15. You Got To Pay Some Dues-Willie Tee
'Half a pint of milk?'. Blijkbaar had ik een beetje overdreven? Lee Madge liet zijn ogen rollen. In zijn extra grote mok was het wel bijna een 'half pint'. Maar goed, we gaan het over Willie Tee hebben. Een man die veel moois heeft gemaakt in de jaren zestig en erg gewild is bij verzamelaars. En toen vonden de mannen van Sonic Wax in 2010 onverhoops een opname van Tee die nooit is verschenen. En dat is deze! Wederom applaus vanuit de chatroom. Viel toch niet tegen, die selectie...

16. Just For You-Jerry Butler
Ook een leuke ingeving die iets minder fijn van mijn tong kwam rollen. Zo ontspannen als dat ik vorige week was, zo moet het iedere week worden. En in de nabije toekomst ook nog 'live'. Bij wijze van sm heb ik ook nog maar gesolliciteerd naar twee uurtjes algemeen vinyl uit de jaren zestig en zeventig. Wat dat betreft heb ik de smaak goed te pakken!

17. Layers And Layers-By George & Co.
Een plaat die ik geregeld over het hoofd zie en ook ternauwernood deze uitzending heeft gehaald. Ik ga hulp krijgen bij de informatievoorziening omtrent deze plaat, hoewel mijn hoop klein is, want ik heb alles al geprobeerd.

18. Make Me Belong To You-Barbara Lewis
Je hebt favorieten en je hebt favorieten. Ik heb deze plaat al sinds 1993 in mijn bakken staan, maar ben met Pasen definitief gevallen voor de charmes. Ik ben zo ernstig verslaafd aan deze plaat dat ik hem soms driemaal achter elkaar draai. Ik krijg hier nooit genoeg van!

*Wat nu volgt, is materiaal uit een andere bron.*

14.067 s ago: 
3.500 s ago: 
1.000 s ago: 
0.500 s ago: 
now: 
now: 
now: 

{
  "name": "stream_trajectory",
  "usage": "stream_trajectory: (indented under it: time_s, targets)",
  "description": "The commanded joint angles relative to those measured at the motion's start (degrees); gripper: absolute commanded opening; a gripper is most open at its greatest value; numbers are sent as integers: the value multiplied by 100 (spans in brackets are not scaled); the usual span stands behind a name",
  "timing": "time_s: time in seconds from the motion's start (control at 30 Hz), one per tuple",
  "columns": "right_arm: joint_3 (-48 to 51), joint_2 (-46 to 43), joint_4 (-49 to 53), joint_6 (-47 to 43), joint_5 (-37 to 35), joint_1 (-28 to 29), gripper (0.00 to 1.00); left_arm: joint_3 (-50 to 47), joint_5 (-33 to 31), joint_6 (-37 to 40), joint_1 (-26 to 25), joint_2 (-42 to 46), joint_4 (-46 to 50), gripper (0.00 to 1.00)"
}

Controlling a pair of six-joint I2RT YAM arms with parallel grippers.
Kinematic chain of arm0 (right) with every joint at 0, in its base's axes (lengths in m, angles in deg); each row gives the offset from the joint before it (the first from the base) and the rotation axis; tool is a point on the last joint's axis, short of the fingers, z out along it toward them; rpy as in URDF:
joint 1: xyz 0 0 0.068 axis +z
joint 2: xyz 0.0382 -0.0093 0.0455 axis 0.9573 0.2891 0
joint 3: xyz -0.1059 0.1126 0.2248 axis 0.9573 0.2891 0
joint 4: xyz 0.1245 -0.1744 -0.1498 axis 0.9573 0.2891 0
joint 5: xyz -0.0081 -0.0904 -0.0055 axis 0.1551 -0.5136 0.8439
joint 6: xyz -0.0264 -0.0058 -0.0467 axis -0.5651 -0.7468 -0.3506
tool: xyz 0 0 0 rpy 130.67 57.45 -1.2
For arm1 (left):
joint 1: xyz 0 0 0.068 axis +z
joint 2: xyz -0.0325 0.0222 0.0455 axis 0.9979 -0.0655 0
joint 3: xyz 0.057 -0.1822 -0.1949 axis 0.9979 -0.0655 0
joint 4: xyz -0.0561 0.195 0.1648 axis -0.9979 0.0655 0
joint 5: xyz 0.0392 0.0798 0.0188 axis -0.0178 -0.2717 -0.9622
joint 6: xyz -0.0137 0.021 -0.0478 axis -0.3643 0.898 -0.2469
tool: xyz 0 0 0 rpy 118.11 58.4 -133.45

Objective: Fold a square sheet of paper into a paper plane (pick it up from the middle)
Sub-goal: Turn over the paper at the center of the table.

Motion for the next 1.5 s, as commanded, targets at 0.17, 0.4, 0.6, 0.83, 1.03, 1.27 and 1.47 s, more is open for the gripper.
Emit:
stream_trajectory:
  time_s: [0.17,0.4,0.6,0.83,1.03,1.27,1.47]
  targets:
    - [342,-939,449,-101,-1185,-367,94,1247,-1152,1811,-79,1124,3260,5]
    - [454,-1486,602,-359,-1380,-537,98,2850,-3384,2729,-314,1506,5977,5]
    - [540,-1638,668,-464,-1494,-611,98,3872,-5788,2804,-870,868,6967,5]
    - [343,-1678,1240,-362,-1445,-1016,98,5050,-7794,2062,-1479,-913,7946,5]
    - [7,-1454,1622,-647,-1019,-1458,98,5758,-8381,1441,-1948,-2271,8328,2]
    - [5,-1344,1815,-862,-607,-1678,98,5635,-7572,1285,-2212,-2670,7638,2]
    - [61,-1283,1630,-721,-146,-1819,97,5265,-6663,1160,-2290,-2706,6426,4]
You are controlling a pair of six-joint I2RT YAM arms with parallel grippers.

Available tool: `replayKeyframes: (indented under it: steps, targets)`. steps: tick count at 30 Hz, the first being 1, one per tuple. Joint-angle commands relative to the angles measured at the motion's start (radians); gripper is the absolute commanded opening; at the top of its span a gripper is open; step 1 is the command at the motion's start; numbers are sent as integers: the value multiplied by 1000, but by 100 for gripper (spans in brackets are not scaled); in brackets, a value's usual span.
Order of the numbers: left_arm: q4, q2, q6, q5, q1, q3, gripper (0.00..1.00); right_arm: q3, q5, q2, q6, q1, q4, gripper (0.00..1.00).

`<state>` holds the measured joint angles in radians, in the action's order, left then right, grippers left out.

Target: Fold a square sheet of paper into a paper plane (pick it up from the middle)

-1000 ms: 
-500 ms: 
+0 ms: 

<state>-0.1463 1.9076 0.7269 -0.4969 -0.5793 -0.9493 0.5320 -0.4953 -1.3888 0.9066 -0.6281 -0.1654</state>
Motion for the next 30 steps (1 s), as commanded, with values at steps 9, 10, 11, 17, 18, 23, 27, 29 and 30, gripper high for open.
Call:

19. I'm Satisfied-The San Remo Golden Strings
Mijn voornemen om 'Geni' van The Groovesville Men als slottune te gaan gebruiken, staat nog steeds, hoewel ik eerst nog een paar andere instrumentaaltjes hun plek wil geven. En 'I'm Satisfied' beschrijft niet het gevoel van vrijdag, maar wel het gevoel na de uitzending. Iedereen is weer enthousiast en versprekingen worden me ter plekke vergeven. Ik moet ophouden met kritisch te zijn. 'You're the man', zoals een Engelsman iedere week opnieuw roept...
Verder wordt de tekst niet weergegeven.